What should be copied is the stretch of entries below from the line with "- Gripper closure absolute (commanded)" up to and including the line with "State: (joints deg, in", exactly and without images.

Records contained in a dataset
■ ■ ■

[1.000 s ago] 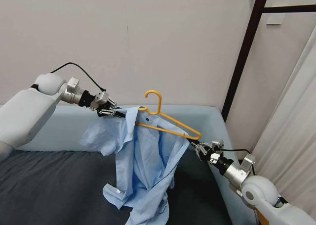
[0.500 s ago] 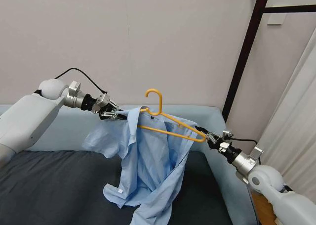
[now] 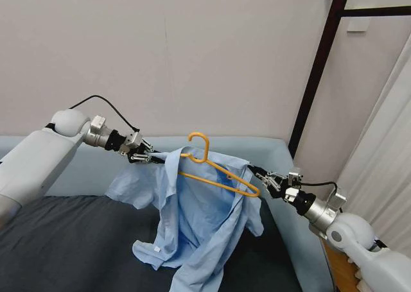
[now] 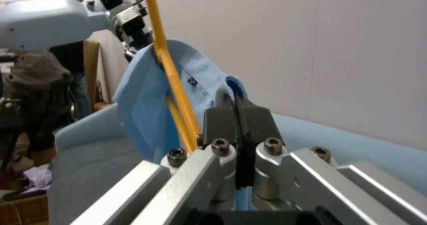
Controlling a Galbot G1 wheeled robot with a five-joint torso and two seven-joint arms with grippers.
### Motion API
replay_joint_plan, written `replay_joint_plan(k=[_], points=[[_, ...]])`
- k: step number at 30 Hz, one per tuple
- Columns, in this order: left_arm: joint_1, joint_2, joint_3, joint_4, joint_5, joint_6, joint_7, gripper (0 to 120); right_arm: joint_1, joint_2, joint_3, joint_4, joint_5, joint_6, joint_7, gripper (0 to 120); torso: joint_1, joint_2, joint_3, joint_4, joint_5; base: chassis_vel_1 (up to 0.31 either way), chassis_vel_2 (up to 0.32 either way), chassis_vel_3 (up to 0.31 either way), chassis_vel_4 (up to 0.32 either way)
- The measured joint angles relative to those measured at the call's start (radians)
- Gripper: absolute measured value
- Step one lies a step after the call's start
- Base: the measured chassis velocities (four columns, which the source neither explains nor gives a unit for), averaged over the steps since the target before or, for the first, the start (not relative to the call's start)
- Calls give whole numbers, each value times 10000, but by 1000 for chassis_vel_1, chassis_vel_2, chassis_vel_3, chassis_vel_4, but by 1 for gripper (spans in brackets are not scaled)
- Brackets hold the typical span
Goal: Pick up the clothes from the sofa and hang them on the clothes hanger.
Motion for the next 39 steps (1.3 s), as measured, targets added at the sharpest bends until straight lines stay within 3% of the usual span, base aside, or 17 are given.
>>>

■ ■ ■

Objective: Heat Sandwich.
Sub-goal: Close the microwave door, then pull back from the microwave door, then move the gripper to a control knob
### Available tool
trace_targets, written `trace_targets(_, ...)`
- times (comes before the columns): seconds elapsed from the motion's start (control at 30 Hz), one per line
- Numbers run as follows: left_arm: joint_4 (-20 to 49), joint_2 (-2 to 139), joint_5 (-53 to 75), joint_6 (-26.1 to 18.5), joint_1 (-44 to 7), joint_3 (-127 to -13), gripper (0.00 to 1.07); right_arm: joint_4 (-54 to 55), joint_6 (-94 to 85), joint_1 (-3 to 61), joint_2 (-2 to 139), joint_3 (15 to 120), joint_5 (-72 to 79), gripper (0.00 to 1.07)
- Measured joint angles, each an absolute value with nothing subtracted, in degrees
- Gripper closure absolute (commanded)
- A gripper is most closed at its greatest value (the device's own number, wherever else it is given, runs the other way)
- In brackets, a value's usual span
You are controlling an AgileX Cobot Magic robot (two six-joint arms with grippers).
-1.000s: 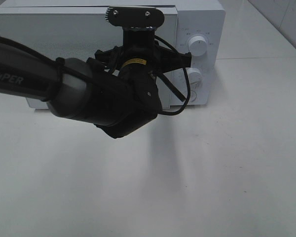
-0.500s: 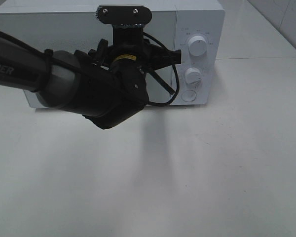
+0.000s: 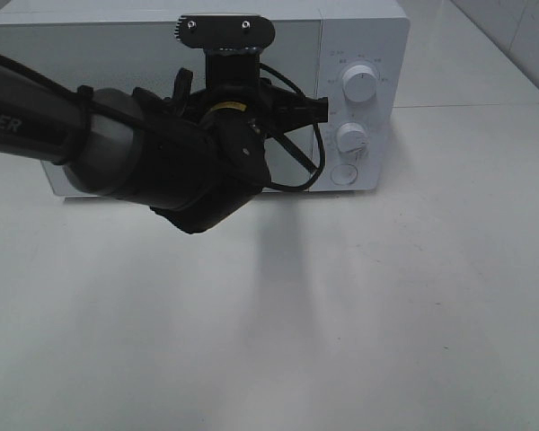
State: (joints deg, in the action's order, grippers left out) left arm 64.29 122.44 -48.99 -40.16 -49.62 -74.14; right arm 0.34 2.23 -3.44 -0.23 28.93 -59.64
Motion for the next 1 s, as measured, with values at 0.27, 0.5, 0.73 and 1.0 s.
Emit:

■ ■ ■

EXERCISE RESULT
- Gripper closure absolute (commanded)
- A gripper is most closed at its greatest value (the device's own number, wherever else it is given, runs the other way)
- In brackets, a value's usual span
You are controlling an AgileX Cobot Magic robot (two six-joint arms with grippers).
-1.000s: 
-0.500s: 
+0.000s: 
State: (joints deg, in the action's order, grippers left out) left arm 64.29 122.44 -48.99 -40.16 -49.62 -74.14; right arm 0.34 2.23 -3.44 -0.23 28.93 -59.64

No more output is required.